Francisco C. Guimarães
E-mail: [email protected]
MILHO
Exportações?
Enquanto as atenções gerais estavam na paridade de importação o mercado surpreende registrando negócios de exportação de milho entre final de junho e esta primeira semana de julho. A desvalorização do câmbio acompanhada pela retração das vendas na Argentina abriu espaço para exportações brasileiras. A pergunta que fica é: e a tal falta de milho para este ano, como fica?
As estimativas disponíveis até o momento são de que a produção brasileira na safra 01/02 reduziu em cerca de 5,5 milhões de toneladas em relação à produção recorde da safra 00/01. Este volume é próximo do volume exportado pelo Brasil no ano passado e, possivelmente, os estoques públicos (1,3 milhão de toneladas no início da safra 01/02) mais os estoques privados (que não se sabe o tamanho) e mais as tradicionais importações da região nordeste poderiam dar conta de abastecer o mercado interno mesmo considerando certo crescimento na demanda por parte de aves e suínos. Mas em nenhuma conta haveria saldo exportável.
No início do segundo trimestre circularam informações de que empresas que tinham contrato para exportação para alguns meses à frente, teriam desfeito estes contratos porque os preços no mercado interno estariam acima da paridade de exportação ou, trocando em miúdos, os preços internos seriam maiores do que vender para o exterior.
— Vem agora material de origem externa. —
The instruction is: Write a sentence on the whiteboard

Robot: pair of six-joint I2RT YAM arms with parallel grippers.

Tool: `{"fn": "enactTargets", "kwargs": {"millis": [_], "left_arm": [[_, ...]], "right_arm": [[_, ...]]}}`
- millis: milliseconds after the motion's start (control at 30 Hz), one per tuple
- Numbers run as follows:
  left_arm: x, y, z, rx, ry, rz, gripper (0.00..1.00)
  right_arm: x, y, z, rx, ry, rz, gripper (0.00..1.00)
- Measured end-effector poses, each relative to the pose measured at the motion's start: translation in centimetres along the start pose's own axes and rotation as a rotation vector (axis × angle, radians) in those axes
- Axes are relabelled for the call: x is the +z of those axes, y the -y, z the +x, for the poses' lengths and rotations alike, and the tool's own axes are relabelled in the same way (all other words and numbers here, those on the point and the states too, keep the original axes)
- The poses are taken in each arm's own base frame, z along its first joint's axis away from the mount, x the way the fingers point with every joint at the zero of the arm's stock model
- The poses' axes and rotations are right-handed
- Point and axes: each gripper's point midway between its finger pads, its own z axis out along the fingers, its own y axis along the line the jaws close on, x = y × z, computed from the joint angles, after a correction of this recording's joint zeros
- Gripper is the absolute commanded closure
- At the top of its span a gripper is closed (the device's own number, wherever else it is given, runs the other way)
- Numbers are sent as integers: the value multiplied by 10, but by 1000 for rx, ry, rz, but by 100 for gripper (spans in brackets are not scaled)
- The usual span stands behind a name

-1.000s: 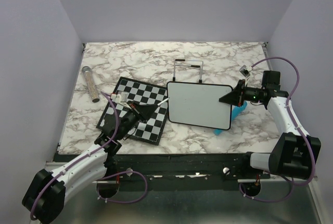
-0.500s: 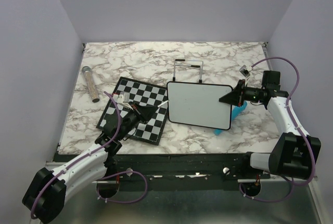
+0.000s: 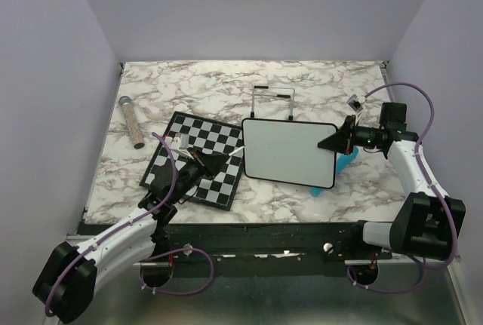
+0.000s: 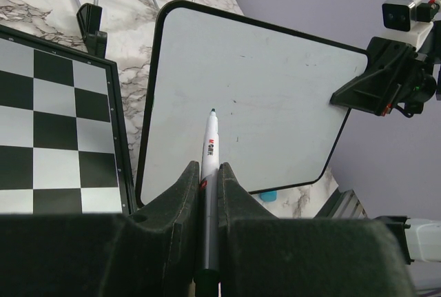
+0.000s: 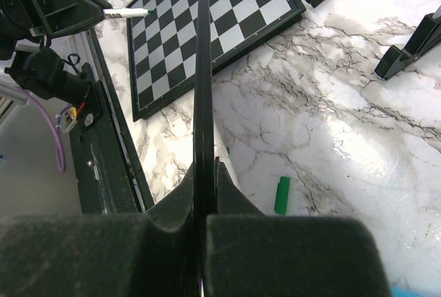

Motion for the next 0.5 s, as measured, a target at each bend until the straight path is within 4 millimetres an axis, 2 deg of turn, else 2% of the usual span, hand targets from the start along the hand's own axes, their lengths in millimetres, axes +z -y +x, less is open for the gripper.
{"fn": "enactTargets", "kwargs": {"millis": [500], "left_arm": [[0, 2, -1, -4, 1, 8, 100]], "right_arm": [[0, 0, 0, 0, 0, 0, 100]]}}
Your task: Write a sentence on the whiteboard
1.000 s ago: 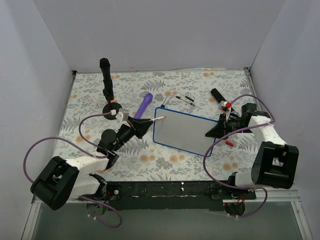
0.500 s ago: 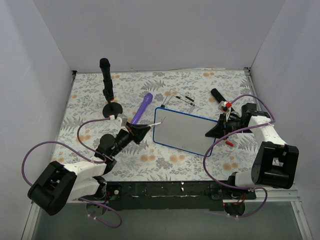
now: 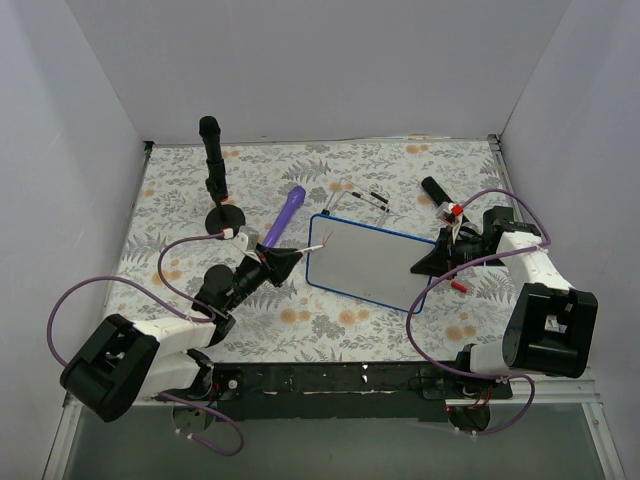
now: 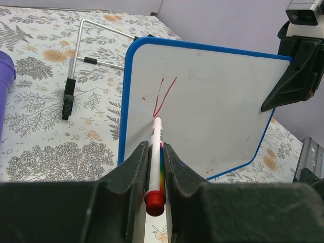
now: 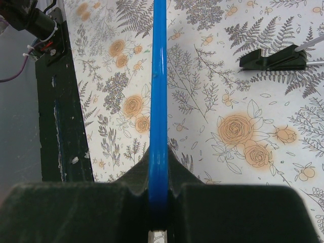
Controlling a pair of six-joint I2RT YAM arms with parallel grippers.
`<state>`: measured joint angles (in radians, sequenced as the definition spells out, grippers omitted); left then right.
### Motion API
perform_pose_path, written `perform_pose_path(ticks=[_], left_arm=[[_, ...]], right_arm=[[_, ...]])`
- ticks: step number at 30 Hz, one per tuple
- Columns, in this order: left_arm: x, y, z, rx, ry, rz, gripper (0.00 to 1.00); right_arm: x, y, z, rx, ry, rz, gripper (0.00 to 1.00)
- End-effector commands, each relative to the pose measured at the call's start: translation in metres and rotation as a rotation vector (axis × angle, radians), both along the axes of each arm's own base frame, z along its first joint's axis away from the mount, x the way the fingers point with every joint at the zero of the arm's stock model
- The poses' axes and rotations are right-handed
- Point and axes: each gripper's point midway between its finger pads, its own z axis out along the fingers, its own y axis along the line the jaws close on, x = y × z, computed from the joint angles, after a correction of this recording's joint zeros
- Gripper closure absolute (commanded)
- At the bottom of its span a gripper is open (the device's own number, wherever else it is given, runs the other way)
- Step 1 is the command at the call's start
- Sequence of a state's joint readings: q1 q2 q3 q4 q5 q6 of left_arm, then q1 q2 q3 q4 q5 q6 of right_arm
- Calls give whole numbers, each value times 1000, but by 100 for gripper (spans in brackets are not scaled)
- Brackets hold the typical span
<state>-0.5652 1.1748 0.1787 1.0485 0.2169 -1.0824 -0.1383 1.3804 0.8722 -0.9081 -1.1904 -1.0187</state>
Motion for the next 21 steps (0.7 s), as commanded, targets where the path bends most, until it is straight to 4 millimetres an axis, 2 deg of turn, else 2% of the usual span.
perform_pose_path(ticks=[1,12,21], left_arm=[[8,-1,19,-12,-61,21,100],[11,1,16,8,-63,35,100],[8,6,-5,36,-21,47,100]], right_arm=[[2,-3,1,-19,-51,-1,99],[2,-3,1,-19,-51,-1,99],[2,-3,1,-19,-55,0,99]])
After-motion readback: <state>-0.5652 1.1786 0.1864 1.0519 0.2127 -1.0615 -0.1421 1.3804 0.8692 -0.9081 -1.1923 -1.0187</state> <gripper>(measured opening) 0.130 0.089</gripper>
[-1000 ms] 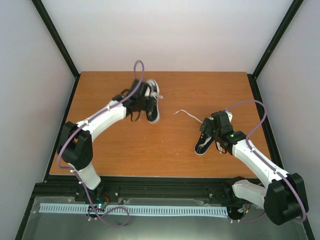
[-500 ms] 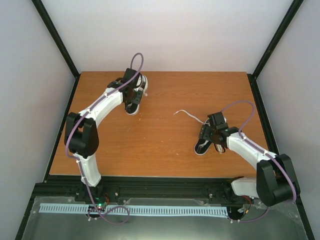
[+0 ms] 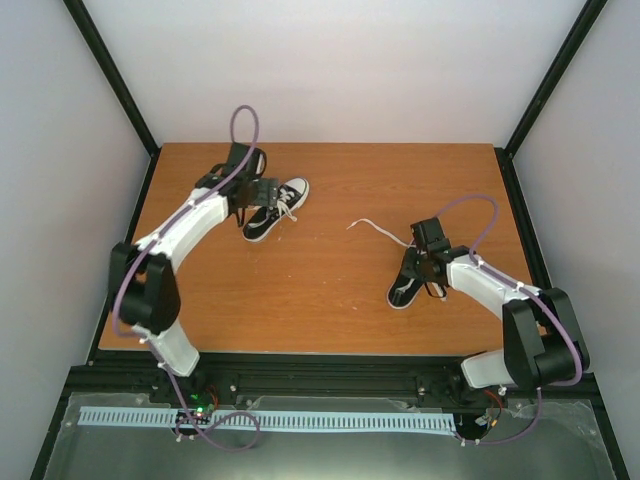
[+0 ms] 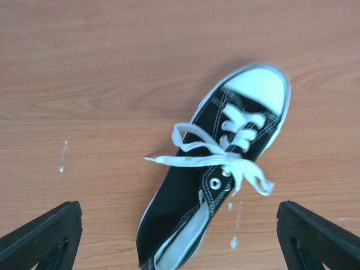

Neste cenário os negócios de exportação realizados nas últimas duas semanas dão o que pensar. Se a escassez é tão grande quanto se supunha, como então os preços no mercado interno não subiram para inviabilizar estas vendas ao exterior? Perguntas que devem ser respondidas nas próximas semanas.
Preços externos
No mês de junho na Bolsa de Chicago a cotação média do milho para o primeiro vencimento foi de US$ 83,46/tonelada, 10% acima da cotação média em junho do ano passado que foi de US$ 75,88/tonelada e 7,76% acima da cotação média em maio deste ano que foi de US$ 77,45/tonelada. Nesta primeira semana de julho a cotação chegou a US$ 91,65/tonelada e recuou para US$ 88/tonelada, mas com nova alta em relação a junho e atingiu o maior valor dos últimos 12 meses como pode ser analisado no gráfico.
O milho brasileiro, apesar de não haver estatísticas disponíveis, está recebendo ágio sobre o preço internacional (Estados Unidos e Argentina), pois informações de mercado esta semana informaram que o milho FOB Paranaguá estava sendo negociado na faixa de US$ 98/tonelada. A situação é favorável aos produtores (melhor seria se tivesse atingido paridade de importação que elevaria ainda mais os preços internos), mas difícil para aves e suínos, especialmente esta última atividade que vem passando por nova crise com preços em queda. A desvalorização do câmbio pode ser a saída, novamente para a suinocultura, desde que volte a conquistar mercado externo.
A produção paranaense de milho safrinha está estimada em pouco menos de 2,26 milhões de toneladas, 28,6% inferior ao volume colhido em 2001. Segundo estimativa do Deral, foram colhidos 15% dos 1.006 mil hectares plantados este ano e a comercialização continua lenta com apenas 3% da safra de inverno comercializada pelos produtores contra 6% no ano passado.